The data below needs to be returned exactly, line for line.

Collected material |
┌────────

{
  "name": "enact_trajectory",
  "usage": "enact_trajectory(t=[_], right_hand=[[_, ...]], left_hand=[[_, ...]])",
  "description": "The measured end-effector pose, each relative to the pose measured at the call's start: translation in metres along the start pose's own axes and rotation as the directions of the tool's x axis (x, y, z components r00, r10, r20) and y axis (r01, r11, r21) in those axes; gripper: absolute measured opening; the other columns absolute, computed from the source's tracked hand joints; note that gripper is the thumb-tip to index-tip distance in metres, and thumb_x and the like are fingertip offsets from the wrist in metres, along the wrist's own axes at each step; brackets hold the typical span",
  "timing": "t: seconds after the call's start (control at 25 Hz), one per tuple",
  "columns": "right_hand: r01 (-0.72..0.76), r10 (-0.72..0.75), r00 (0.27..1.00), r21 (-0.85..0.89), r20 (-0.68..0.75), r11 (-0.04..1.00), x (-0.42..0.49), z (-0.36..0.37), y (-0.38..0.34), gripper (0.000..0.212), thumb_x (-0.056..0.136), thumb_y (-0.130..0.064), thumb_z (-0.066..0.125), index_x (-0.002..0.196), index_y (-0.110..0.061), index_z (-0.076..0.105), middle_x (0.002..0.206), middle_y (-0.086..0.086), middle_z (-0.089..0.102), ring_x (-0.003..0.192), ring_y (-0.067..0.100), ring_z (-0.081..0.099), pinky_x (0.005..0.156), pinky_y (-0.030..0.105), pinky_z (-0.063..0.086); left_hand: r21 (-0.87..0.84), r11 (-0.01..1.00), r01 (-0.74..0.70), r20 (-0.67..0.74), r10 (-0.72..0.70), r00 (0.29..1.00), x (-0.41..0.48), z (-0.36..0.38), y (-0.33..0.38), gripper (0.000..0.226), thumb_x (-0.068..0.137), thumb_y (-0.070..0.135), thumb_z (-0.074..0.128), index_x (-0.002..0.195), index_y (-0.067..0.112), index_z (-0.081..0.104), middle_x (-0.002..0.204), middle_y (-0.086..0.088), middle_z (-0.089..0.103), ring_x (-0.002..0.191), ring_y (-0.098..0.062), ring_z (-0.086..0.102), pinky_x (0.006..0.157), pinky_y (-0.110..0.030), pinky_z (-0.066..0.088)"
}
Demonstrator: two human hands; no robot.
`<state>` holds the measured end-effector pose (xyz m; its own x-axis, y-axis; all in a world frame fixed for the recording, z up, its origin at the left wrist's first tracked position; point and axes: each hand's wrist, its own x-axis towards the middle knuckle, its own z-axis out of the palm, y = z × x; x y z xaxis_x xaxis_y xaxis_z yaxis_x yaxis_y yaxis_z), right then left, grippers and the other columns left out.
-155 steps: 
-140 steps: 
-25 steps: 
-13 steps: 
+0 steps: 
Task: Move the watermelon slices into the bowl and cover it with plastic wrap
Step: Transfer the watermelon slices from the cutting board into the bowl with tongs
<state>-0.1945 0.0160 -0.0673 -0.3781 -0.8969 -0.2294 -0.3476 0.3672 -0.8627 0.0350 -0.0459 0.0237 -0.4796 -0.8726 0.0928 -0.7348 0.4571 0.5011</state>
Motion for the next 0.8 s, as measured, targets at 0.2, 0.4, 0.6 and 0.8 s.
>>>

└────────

Answer section |
{
  "name": "enact_trajectory",
  "usage": "enact_trajectory(t=[_], right_hand=[[_, ...]], left_hand=[[_, ...]])",
  "description": "The measured end-effector pose, each relative to the pose measured at the call's start: translation in metres along the start pose's own axes and rotation as the directions of the tool's x axis (x, y, z components r00, r10, r20) and y axis (r01, r11, r21) in those axes; gripper: absolute measured opening; the other columns absolute, computed from the source's tracked hand joints; note that gripper is the thumb-tip to index-tip distance in metres, and thumb_x and the like are fingertip offsets from the wrist in metres, along the wrist's own axes at each step; brackets hold the typical span",
  "timing": "t: seconds after the call's start (control at 25 Hz), one per tuple",
  "columns": "right_hand: r01 (-0.72..0.76), r10 (-0.72..0.75), r00 (0.27..1.00), r21 (-0.85..0.89), r20 (-0.68..0.75), r11 (-0.04..1.00), x (-0.42..0.49), z (-0.36..0.37), y (-0.38..0.34), gripper (0.000..0.212), thumb_x (-0.056..0.136), thumb_y (-0.130..0.064), thumb_z (-0.066..0.125), index_x (-0.002..0.196), index_y (-0.110..0.061), index_z (-0.076..0.105), middle_x (0.002..0.206), middle_y (-0.086..0.086), middle_z (-0.089..0.102), ring_x (-0.003..0.192), ring_y (-0.067..0.100), ring_z (-0.081..0.099), pinky_x (0.005..0.156), pinky_y (-0.030..0.105), pinky_z (-0.063..0.086); left_hand: r21 (-0.87..0.84), r11 (-0.01..1.00), r01 (-0.74..0.70), r20 (-0.67..0.74), r10 (-0.72..0.70), r00 (0.29..1.00), x (-0.41..0.48), z (-0.36..0.38), y (-0.33..0.38), gripper (0.000..0.226), thumb_x (-0.068..0.137), thumb_y (-0.070..0.135), thumb_z (-0.074..0.128), index_x (-0.002..0.195), index_y (-0.067..0.112), index_z (-0.081..0.104), middle_x (-0.002..0.204), middle_y (-0.086..0.088), middle_z (-0.089..0.103), ring_x (-0.002..0.191), ring_y (-0.098..0.062), ring_z (-0.086..0.102), pinky_x (0.006..0.157), pinky_y (-0.110..0.030), pinky_z (-0.066..0.088)"
}
Demonstrator: two human hands; no robot.
`<state>` holds the measured end-effector pose (xyz m; its own x-axis, y-axis; all in a world frame fixed for the recording, z up, its origin at the left wrist's first tracked position; point and axes: each hand's wrist, its own x-axis towards the middle knuckle, its own z-axis out of the palm, y = z × x; x y z xaxis_x xaxis_y xaxis_z yaxis_x yaxis_y yaxis_z), right then left, grippers and the other columns left out.
-155 steps: 
-140 steps: 
-25 steps: 
-13 steps: 
+0 steps: 
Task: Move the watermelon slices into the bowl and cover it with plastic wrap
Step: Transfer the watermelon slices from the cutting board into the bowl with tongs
<state>-0.1945 0.0160 -0.0673 -0.3781 -0.8969 -0.2294 -0.3476 0.3672 -0.8627 0.0350 -0.0459 0.0237 -0.4796 -0.8726 0.0928 -0.7348 0.4571 0.5011</state>
Motion for the next 0.8 s, as measured, targets at 0.2, 0.4, 0.6 and 0.8 s.
>>>

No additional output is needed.